● **EXERCISE DETAILS**
Go through the entries below and retype them exactly, omitting each picture.

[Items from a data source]
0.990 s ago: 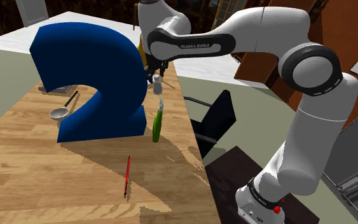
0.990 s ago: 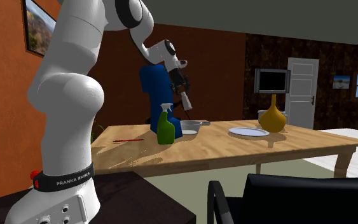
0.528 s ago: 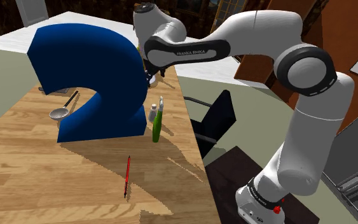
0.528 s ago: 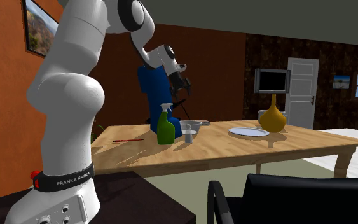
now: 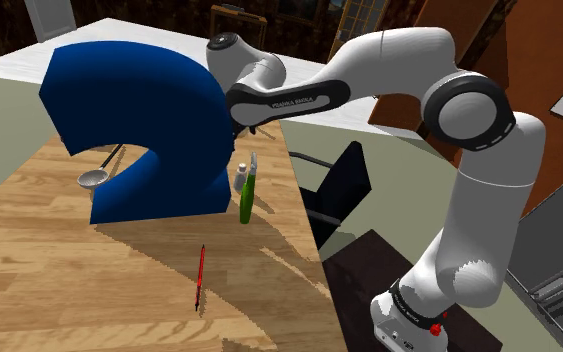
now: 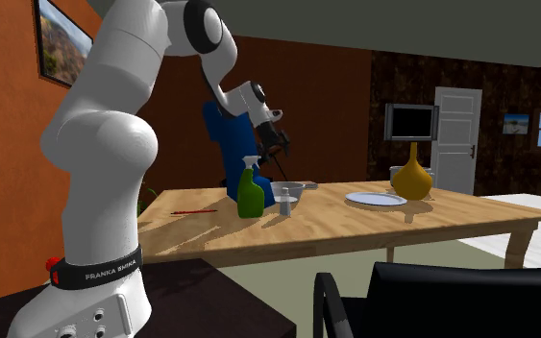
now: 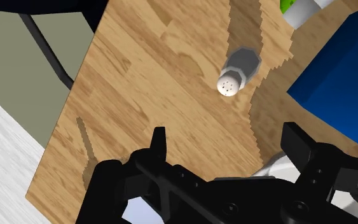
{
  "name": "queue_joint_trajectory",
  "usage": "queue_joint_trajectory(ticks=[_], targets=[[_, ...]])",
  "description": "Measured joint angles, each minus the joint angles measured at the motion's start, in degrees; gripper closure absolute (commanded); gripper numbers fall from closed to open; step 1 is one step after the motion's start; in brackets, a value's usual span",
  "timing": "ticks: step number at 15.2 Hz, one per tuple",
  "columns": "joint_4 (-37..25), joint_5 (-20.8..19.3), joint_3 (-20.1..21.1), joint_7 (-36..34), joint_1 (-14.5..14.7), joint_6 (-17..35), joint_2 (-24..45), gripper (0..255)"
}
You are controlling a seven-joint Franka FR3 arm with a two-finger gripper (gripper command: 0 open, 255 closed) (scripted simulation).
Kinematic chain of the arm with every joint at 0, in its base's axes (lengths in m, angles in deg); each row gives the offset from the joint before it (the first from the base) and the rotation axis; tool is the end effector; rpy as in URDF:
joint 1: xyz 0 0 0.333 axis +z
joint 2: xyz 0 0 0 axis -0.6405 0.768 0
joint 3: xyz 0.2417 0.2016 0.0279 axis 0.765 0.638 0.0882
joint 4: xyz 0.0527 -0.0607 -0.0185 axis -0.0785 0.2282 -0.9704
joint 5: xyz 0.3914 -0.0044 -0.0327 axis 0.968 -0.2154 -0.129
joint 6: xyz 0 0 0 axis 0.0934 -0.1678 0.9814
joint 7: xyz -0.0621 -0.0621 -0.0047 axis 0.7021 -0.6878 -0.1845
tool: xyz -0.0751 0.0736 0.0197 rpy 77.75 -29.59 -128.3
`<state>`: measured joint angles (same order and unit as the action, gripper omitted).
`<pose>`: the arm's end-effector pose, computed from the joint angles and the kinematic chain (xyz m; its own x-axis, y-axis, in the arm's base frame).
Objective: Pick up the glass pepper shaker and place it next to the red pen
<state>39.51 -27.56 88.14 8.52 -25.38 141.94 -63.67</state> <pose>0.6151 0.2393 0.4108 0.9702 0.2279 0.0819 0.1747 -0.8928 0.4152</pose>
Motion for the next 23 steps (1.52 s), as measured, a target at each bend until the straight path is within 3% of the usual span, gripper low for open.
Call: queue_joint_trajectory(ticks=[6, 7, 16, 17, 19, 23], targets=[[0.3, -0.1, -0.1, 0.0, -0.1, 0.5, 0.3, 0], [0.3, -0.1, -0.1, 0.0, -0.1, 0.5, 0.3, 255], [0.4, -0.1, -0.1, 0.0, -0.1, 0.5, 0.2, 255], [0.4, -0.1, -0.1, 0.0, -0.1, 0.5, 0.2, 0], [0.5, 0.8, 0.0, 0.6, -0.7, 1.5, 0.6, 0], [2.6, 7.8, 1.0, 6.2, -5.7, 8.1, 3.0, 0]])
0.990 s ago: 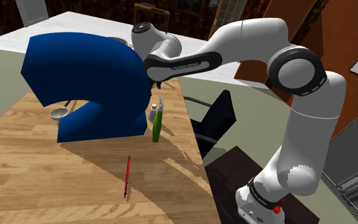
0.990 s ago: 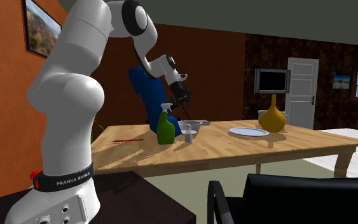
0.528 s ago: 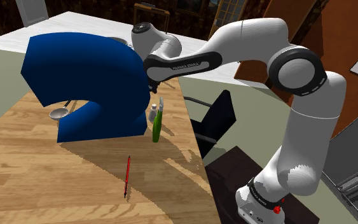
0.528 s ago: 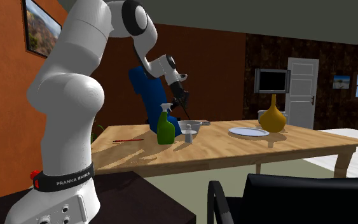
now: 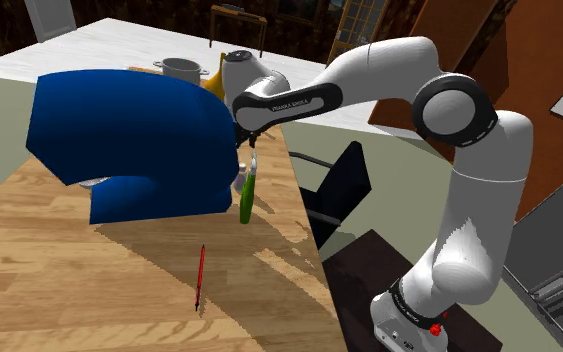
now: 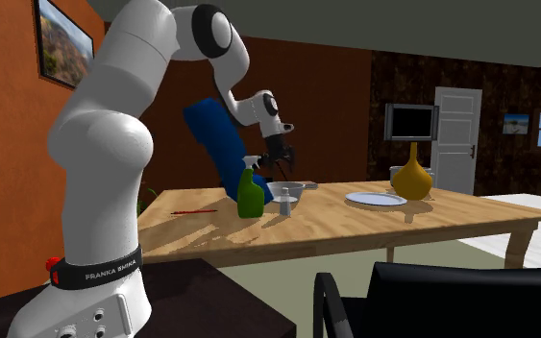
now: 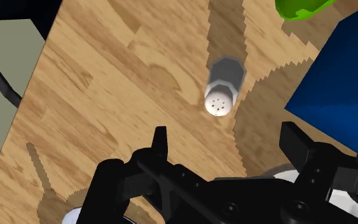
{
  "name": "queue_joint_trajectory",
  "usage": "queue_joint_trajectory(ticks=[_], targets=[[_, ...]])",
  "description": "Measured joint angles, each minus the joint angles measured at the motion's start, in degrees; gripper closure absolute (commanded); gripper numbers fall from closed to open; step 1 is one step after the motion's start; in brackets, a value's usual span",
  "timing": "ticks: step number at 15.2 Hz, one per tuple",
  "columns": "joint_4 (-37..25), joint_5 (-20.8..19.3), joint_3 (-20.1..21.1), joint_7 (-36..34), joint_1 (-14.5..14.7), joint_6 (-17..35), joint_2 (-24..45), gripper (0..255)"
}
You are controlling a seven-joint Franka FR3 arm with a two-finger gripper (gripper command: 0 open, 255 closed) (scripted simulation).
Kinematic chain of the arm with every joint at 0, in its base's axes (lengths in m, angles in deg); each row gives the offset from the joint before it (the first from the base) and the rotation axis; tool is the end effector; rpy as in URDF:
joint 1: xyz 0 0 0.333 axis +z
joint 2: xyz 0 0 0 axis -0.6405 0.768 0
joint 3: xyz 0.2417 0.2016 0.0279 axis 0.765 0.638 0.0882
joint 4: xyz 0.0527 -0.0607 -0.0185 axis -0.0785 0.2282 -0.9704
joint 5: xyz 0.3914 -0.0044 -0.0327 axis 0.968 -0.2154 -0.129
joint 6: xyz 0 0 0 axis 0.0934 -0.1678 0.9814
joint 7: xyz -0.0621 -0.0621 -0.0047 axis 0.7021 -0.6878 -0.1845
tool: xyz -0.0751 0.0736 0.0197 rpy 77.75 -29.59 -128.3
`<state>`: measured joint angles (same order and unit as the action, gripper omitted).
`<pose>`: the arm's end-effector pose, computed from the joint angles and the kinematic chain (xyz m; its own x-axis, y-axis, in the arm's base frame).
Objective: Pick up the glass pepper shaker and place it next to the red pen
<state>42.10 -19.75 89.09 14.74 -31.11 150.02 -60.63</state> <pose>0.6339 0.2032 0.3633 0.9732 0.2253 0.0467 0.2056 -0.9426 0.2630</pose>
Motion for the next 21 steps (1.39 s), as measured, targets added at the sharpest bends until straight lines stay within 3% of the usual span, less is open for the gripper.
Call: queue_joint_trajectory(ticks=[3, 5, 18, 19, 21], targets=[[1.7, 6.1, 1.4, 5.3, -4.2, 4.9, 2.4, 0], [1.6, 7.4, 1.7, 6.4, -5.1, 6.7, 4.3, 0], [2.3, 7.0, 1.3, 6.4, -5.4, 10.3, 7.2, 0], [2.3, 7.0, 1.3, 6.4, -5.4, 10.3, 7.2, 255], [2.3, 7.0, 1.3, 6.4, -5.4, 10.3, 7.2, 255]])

● **EXERCISE RESULT**
0.990 s ago: 
0.990 s ago: 
0.528 s ago: 
0.528 s ago: 
now: 
now: 
now: 
{
  "name": "queue_joint_trajectory",
  "usage": "queue_joint_trajectory(ticks=[_], targets=[[_, ...]])",
  "description": "Measured joint angles, each minus the joint angles measured at the motion's start, in degrees; gripper closure absolute (commanded); gripper numbers fall from closed to open; step 1 is one step after the motion's start; in brackets, a value's usual span",
  "timing": "ticks: step number at 15.2 Hz, one per tuple",
  "columns": "joint_4 (-37..25), joint_5 (-20.8..19.3), joint_3 (-20.1..21.1), joint_7 (-36..34), joint_1 (-14.5..14.7), joint_6 (-17..35), joint_2 (-24..45), gripper (0..255)"
}
You are controlling a seven-joint Franka FR3 arm with a two-finger gripper (gripper command: 0 open, 255 closed) (scripted simulation).
Kinematic chain of the arm with every joint at 0, in its base's axes (lengths in m, angles in deg); each row gives the offset from the joint before it (the first from the base) and the rotation axis; tool is the end effector; rpy as in URDF:
joint 1: xyz 0 0 0.333 axis +z
joint 2: xyz 0 0 0 axis -0.6405 0.768 0
joint 3: xyz 0.2417 0.2016 0.0279 axis 0.765 0.638 0.0882
joint 4: xyz 0.0527 -0.0607 -0.0185 axis -0.0785 0.2282 -0.9704
joint 5: xyz 0.3914 -0.0044 -0.0327 axis 0.968 -0.2154 -0.129
joint 6: xyz 0 0 0 axis 0.0934 -0.1678 0.9814
joint 7: xyz -0.0621 -0.0621 -0.0047 axis 0.7021 -0.6878 -0.1845
tool: xyz -0.0751 0.0736 0.0197 rpy 77.75 -29.59 -128.3
`<state>`: measured joint angles (same order and unit as the action, gripper omitted).
`<pose>`: the arm's end-effector pose, computed from the joint angles and the kinematic chain (xyz m; its own x-axis, y-axis, in the arm's base frame).
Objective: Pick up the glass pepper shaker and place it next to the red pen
<state>39.51 -27.56 88.14 8.52 -25.38 141.94 -63.67</state> <pose>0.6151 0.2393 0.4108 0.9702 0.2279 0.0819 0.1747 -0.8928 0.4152</pose>
Motion for the next 23 steps (1.52 s), as measured, a target at each bend until the straight path is within 3% of the usual span, gripper low for open.
Call: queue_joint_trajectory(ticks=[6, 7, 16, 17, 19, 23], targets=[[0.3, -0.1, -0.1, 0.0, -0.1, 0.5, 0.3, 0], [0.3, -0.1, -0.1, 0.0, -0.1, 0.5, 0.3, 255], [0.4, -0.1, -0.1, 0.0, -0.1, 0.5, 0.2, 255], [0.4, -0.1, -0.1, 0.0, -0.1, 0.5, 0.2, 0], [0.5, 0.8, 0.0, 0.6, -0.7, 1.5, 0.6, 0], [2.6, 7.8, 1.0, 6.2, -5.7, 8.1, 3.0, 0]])
0.990 s ago: 
0.990 s ago: 
0.528 s ago: 
0.528 s ago: 
now: 
now: 
now: 
{
  "name": "queue_joint_trajectory",
  "usage": "queue_joint_trajectory(ticks=[_], targets=[[_, ...]])",
  "description": "Measured joint angles, each minus the joint angles measured at the motion's start, in degrees; gripper closure absolute (commanded); gripper numbers fall from closed to open; step 1 is one step after the motion's start; in brackets, a value's usual span",
  "timing": "ticks: step number at 15.2 Hz, one per tuple",
  "columns": "joint_4 (-37..25), joint_5 (-20.8..19.3), joint_3 (-20.1..21.1), joint_7 (-36..34), joint_1 (-14.5..14.7), joint_6 (-17..35), joint_2 (-24..45), gripper (0..255)"
}
You are controlling a seven-joint Franka FR3 arm with a two-finger gripper (gripper command: 0 open, 255 closed) (scripted simulation).
Kinematic chain of the arm with every joint at 0, in its base's axes (lengths in m, angles in deg); each row gives the offset from the joint before it (the first from the base) and the rotation axis; tool is the end effector; rpy as in URDF:
joint 1: xyz 0 0 0.333 axis +z
joint 2: xyz 0 0 0 axis -0.6405 0.768 0
joint 3: xyz 0.2417 0.2016 0.0279 axis 0.765 0.638 0.0882
joint 4: xyz 0.0527 -0.0607 -0.0185 axis -0.0785 0.2282 -0.9704
joint 5: xyz 0.3914 -0.0044 -0.0327 axis 0.968 -0.2154 -0.129
joint 6: xyz 0 0 0 axis 0.0934 -0.1678 0.9814
joint 7: xyz -0.0621 -0.0621 -0.0047 axis 0.7021 -0.6878 -0.1845
tool: xyz -0.0751 0.0736 0.0197 rpy 77.75 -29.59 -128.3
`<state>`: measured joint angles (same order and unit as the action, gripper omitted).
`<pose>`: the arm's end-effector pose, computed from the joint angles and the kinematic chain (xyz m; its own x-axis, y-axis, in the arm's base frame).
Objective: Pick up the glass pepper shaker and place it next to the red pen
<state>42.10 -19.75 89.09 14.74 -31.11 150.02 -60.63</state> <pose>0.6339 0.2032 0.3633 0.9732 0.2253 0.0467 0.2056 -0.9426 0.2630</pose>
Motion for the next 21 steps (1.39 s), as measured, targets added at the sharpest bends until straight lines stay within 3% of the usual span, less is open for the gripper.
Call: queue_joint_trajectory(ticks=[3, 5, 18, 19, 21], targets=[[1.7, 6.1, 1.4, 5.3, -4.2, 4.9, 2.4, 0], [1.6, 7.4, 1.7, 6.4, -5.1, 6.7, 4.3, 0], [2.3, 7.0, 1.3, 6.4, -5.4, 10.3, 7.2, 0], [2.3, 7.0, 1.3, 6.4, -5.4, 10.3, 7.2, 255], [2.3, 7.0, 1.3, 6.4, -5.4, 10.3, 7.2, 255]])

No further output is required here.